Is that our problem then? We want to do our own thing. We don’t see any need for God at all, let alone to humble ourselves before Him. Rather, if He does exist, we feel confident we can justify ourselves in front of Him. The fact is that anyone in the Bible who came to know God recognised not only their need of Him, but also that they deserved nothing but His wrath. They relied on the fact that, as the prophet Habakkuk pleaded, “in wrath” God does “remember mercy” (Habakkuk 3:2), that He is “a just God and a Saviour” (Isaiah 45:21).
So how are God’s justice and His mercy reconciled? There’s a big clue in a parable told by Jesus about the approach of a tax collector as he prayed to God in the temple. Most translations record his words as something like, “God, be merciful to me, a sinner” (Luke 18:13). It was without question a humble and earnest appeal to God, but more literally it would read, “God, be propitious to me a sinner.” To put that in simpler words, the tax collector was humbly appealing to God for mercy on the basis of sacrifice. He knew that he deserved to come under God’s wrath (as we all do) because of his flawed life, but that, even while he prayed, sacrifices were being offered in that very place and innocent animals were dying. The tax collector understood that, for God to be true to His just character, the only way in which he could be shown mercy was on the basis of one of those sacrifices.
Those sacrifices, of course, had no intrinsic value. The animals themselves could not satisfy God’s justice. Their value was in the fact that they pointed forward to the one supreme sacrifice that would be offered on a cross outside Jerusalem when Jesus Christ, the holy Son of God, gave His own life, shedding His own blood. At the cross, mercy and truth, righteousness and peace, love and justice, would all meet.

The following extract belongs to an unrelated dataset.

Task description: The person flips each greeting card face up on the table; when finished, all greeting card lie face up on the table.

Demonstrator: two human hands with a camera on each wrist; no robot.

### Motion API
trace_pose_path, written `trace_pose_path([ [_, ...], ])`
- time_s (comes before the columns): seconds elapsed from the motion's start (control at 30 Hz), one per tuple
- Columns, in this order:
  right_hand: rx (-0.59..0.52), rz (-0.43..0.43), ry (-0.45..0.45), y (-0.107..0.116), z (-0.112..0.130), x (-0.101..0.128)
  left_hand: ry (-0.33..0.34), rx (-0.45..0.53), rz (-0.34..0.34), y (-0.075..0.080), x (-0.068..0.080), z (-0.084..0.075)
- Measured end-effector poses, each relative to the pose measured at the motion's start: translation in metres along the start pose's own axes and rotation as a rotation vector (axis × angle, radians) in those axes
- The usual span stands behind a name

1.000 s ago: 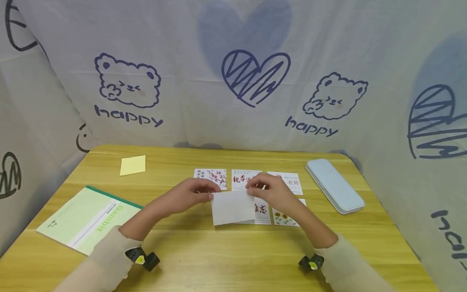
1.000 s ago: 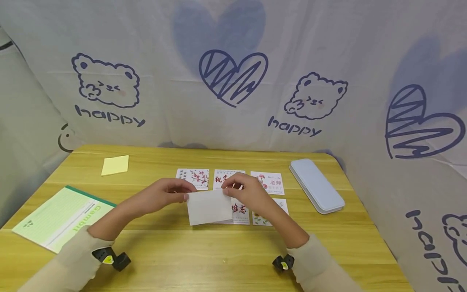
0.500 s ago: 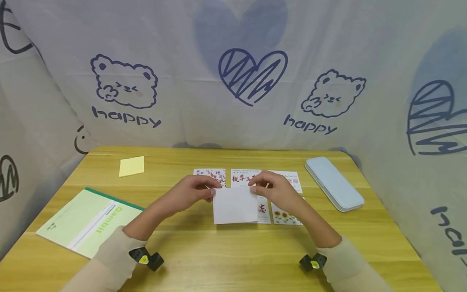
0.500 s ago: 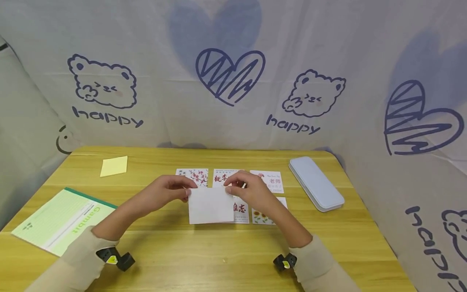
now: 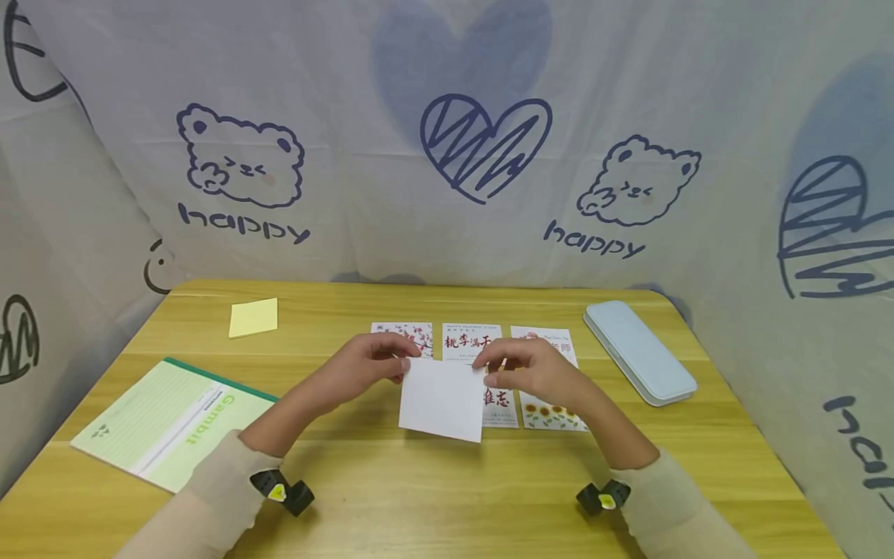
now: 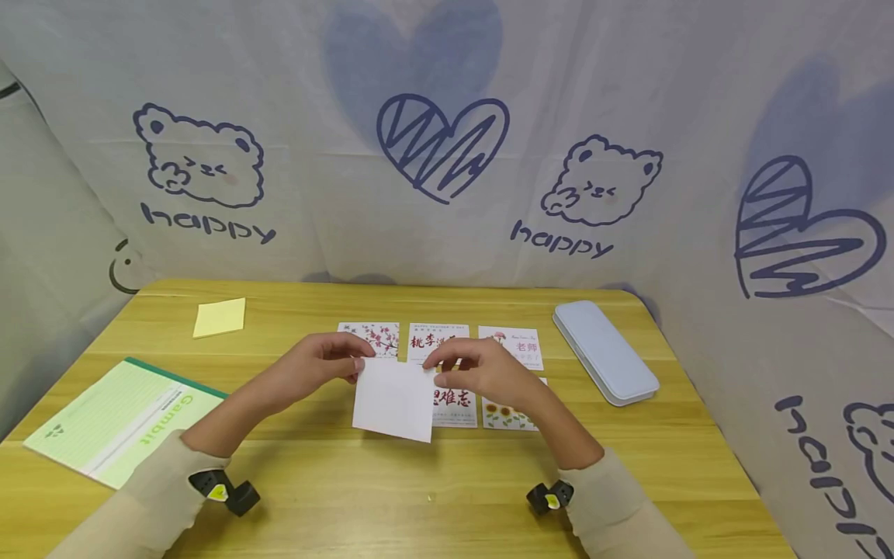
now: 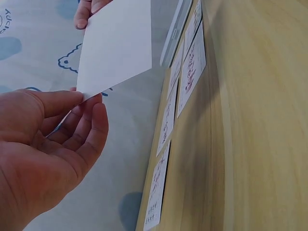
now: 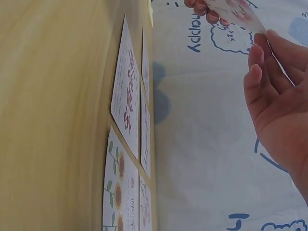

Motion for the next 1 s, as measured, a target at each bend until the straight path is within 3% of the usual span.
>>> trace_pose_path([
  [0.23, -0.082, -0.026, 0.055, -0.01, 0.007, -0.002, 0.001, 0.008, -0.009, -0.003, -0.005, 0.009],
  [0.47, -0.125, -0.086, 0.145, -0.018, 0.021, -0.001, 0.007, -0.021, -0.021, -0.01, -0.005, 0.005],
  [0.63, -0.087, -0.16, 0.179, -0.017, 0.024, 0.0, 0.02, -0.1, -0.087, -0.002, 0.0, -0.002],
  [0.73, -0.06, -0.233, 0.183, -0.013, 0.023, 0.0, 0.012, -0.088, -0.104, 0.005, 0.004, -0.007],
  [0.83, -0.028, -0.307, 0.136, -0.009, 0.019, 0.0, -0.016, -0.047, -0.1, 0.008, 0.006, -0.012],
  [1.0, -0.054, -0.386, -0.042, -0.005, 0.01, -0.001, -0.048, 0.006, -0.071, 0.008, 0.006, -0.014],
])
Point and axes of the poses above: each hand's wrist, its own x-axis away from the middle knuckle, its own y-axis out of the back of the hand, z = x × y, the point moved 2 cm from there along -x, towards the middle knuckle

On the basis of that sacrifice, God can remain just and at the same time show mercy to guilty sinners who humbly submit to God, repent and trust in Christ to save them.
It is not without significance that Christ condemned the religious leaders of His day for neglecting “the weightier matters of the law: justice and mercy and faith” (Matthew 23:23), and we see the awful consequences of that neglect in western society in our own day. The time is yet to be when the world will see mercy shown and justice done to perfection, namely, when Jesus Christ returns to this world to reign for 1,000 years (Jude 14; Revelation 20:4). But, as individuals, we are called on, right now, to first exhibit true faith by repenting of sin and trusting in Christ. Then, we are summoned to heed Micah’s words and to look to God for help in our personal lives, and collectively as God’s people, to “do justice, love mercy and walk humbly with [our] God”.